The movie has Sureshgopi as a famous writer and war reporter Nandagopan, who is staying himself away from his family for a solitary life in order to hide his disease that is on the brim to take his life at any moment. Nandhan’s only desire is to somehow marry off his only sister Aswathy, Away from his work schedules on attempts not to make any of his fellowman or family aware of his threat to life, he is taking medication for survival as per the advice of Dr. Sulochana Thankachy, whom he has a motherly affection to. But as Aswathy’s marriage is fixed to Rajeevan, an employee with an automobile dealer, Nandhan has to reach home. There everyone including his wife Indhu is surprised to see his present situation, lacking the inherent spark in his eyes. Nandhan finds it difficult to cope up with domestic pressures and fails to follow the schedules of medicines. As his situation moves to more complexities, Nandhan is forced to travel to the capital city to take the advices of a doctor in RCC. And amidst the way, Nandhan goes missing and his bag is retrieved by the railway police. What follows is the what ‘Venshankupol’ is all about.

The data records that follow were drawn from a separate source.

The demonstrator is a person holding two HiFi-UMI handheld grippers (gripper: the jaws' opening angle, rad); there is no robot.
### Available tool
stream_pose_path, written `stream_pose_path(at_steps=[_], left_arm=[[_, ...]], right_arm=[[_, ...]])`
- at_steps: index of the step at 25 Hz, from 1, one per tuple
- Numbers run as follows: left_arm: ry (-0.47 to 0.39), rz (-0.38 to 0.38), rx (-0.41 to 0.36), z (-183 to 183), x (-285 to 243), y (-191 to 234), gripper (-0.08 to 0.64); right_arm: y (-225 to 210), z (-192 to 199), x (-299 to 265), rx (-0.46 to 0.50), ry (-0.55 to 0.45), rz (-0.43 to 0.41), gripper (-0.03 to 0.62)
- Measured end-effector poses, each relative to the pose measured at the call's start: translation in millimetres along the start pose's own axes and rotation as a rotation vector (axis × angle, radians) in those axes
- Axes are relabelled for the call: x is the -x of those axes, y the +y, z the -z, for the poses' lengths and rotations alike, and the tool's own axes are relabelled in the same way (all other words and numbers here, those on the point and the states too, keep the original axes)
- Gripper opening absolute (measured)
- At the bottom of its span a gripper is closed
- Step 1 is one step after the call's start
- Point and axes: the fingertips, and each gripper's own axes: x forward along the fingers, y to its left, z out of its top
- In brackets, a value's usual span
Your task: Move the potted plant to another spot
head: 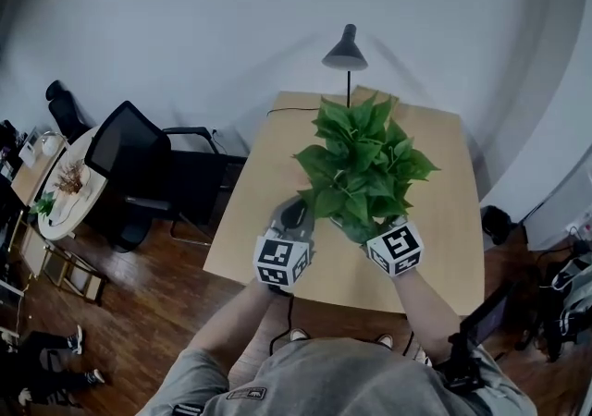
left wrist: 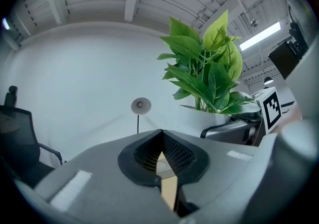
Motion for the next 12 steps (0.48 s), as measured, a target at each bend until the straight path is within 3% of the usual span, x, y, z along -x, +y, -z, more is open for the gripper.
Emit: stream_pose_path(at_steps=[4,12], left_arm=[[-0.003,0.037,0.012,1.1,33.7,69.9,-0.006],[0.023,0.082,0.026,13.4,21.4,71.0,-0.006]], right_arm=[[52.2,-7.0,-59.3,0.007,0.012,0.033,0.532],[52.4,13.7,-63.8,-0.016,0.054,0.056,0.532]])
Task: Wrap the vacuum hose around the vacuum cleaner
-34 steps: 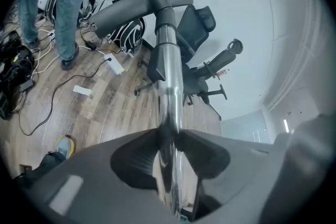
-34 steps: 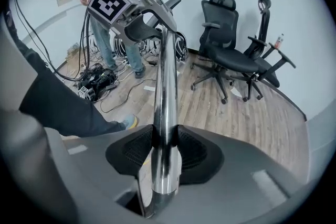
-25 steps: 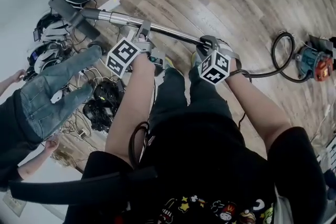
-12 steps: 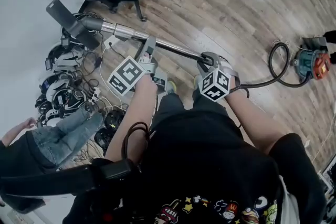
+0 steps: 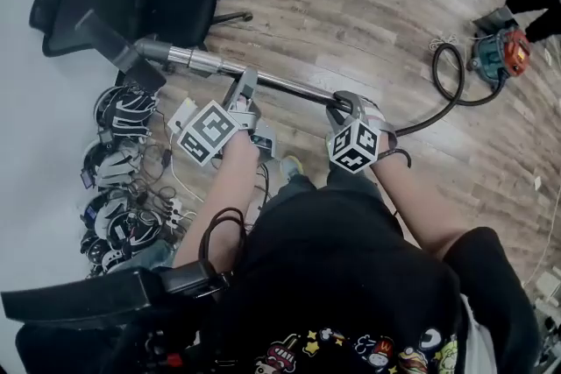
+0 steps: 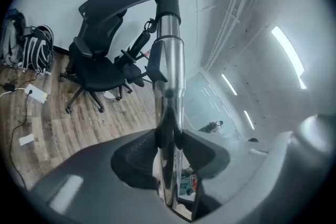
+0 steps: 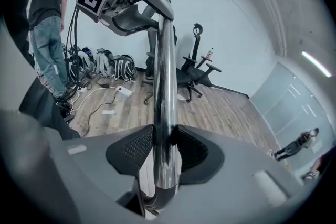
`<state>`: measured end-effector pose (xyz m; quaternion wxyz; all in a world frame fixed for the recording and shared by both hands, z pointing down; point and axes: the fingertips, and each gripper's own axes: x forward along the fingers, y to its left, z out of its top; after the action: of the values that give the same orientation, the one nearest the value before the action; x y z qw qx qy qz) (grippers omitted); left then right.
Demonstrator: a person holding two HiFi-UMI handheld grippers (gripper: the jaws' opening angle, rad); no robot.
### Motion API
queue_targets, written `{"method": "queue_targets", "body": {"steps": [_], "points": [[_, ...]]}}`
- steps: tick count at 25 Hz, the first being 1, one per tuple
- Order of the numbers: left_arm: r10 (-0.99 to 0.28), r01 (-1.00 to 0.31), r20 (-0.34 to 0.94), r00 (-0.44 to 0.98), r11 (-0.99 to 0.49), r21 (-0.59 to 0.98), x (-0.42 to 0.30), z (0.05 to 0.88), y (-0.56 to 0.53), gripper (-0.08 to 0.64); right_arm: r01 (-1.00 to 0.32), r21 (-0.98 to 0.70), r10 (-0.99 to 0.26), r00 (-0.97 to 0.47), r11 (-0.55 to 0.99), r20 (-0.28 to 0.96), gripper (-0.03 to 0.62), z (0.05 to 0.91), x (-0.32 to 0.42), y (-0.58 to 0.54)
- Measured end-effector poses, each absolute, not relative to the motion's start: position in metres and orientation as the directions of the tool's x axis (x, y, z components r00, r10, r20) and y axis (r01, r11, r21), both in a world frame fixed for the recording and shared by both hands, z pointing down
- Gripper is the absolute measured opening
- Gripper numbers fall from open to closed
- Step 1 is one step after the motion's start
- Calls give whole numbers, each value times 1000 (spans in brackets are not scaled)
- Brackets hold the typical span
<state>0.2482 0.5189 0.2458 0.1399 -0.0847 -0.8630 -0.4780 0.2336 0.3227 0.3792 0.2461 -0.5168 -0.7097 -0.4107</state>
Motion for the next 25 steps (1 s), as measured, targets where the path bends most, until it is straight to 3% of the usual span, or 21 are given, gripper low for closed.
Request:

The problem with ‘Venshakupol’ is that the movie doesn’t have a storyline to hold your interest for a two-hour length. Anil Mukhathala’s script is devoid of many happenings in the proceedings and the viewers feel that they are just left to witness the turmoil of the affected protagonist who is passing through the slender bridge between life and death. The movie leads you to gapes quite often and makes an intense want in you to interact and collaborate with the voids of the narrative. A lot of celluloid is wasted for the melodrama that is hardly captivating with the inclusion of superfluous cliched characters like the white clad School Teacher. The interactions of various characters with each other are often vaguely drawn with lack of feelings and sensations. The relationships that appear between the spouses also appear frail, with the character of Jyothirmayi moulded in a very conventional makeover.

The only highlights of the movie are its relatively better performances and cinematography by Ramachandrababu. Sureshgopi is for the third time left in a bed with little movements (the earlier being ‘Adbhutham’ and ‘lanka’), most of the time. But he has tried his level best to echo the feats of a character facing imminent death. In many a sequences, he has been able to express the desired impact and is one of the best chances that he has got in recent times to emote with effective subtlety. Jyothirmayi who plays Indhu also has a meaty role, while late genius Murali appears in a cameo, sans his original characteristic voice. The rest of the cast including Manoj K Jayan, Anoop Menon and Meera Nandhan are also good in their roles. The three songs in the movie are soft and slow and don`t pace up the narratives.

All in all, ‘Venshakupol’ targeted at the rarest gentry, will not have much takers and is all set to disappear in a week.